▶ [What is being asked]: Reproduce verbatim the lines of the material below, starting at the line with "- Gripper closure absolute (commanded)" and ending at the line with "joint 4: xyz", both inclusive; skip the rest.
[[ Data block open ]]
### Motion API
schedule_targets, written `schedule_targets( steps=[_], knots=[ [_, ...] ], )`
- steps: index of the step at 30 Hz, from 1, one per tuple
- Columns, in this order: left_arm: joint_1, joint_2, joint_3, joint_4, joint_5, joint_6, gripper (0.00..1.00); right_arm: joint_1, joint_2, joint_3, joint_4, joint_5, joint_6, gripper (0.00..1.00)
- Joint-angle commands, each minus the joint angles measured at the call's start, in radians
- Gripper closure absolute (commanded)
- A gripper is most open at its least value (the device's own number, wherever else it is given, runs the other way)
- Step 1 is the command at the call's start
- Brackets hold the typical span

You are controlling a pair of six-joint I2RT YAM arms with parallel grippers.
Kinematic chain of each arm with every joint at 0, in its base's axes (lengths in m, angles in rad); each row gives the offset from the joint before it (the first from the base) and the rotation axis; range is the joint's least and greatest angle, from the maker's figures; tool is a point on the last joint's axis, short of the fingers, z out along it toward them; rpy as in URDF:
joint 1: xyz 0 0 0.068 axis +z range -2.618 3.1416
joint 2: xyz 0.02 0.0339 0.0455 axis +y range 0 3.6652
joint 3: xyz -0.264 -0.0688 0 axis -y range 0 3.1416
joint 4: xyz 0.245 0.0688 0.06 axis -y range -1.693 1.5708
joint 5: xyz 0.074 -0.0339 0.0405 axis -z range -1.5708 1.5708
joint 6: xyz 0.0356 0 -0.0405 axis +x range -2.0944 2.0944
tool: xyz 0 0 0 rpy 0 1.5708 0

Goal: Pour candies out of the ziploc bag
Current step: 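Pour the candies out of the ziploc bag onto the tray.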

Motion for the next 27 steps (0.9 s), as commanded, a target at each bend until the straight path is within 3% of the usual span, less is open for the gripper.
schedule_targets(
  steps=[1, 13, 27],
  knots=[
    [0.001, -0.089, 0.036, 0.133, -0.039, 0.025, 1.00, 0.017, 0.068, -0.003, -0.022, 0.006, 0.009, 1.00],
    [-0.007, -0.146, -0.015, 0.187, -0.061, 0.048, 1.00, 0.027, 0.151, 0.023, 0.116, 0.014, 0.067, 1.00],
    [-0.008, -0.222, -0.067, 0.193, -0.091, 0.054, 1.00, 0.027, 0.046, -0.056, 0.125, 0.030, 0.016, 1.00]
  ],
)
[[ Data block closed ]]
▶ [Answer space]:
- Gripper closure absolute (commanded)
- A gripper is most open at its least value (the device's own number, wherever else it is given, runs the other way)
- Step 1 is the command at the call's start
- Brackets hold the typical span

You are controlling a pair of six-joint I2RT YAM arms with parallel grippers.
Kinematic chain of each arm with every joint at 0, in its base's axes (lengths in m, angles in rad); each row gives the offset from the joint before it (the first from the base) and the rotation axis; range is the joint's least and greatest angle, from the maker's figures; tool is a point on the last joint's axis, short of the fingers, z out along it toward them; rpy as in URDF:
joint 1: xyz 0 0 0.068 axis +z range -2.618 3.1416
joint 2: xyz 0.02 0.0339 0.0455 axis +y range 0 3.6652
joint 3: xyz -0.264 -0.0688 0 axis -y range 0 3.1416
joint 4: xyz 0.245 0.0688 0.06 axis -y range -1.693 1.5708

No further answer will be given.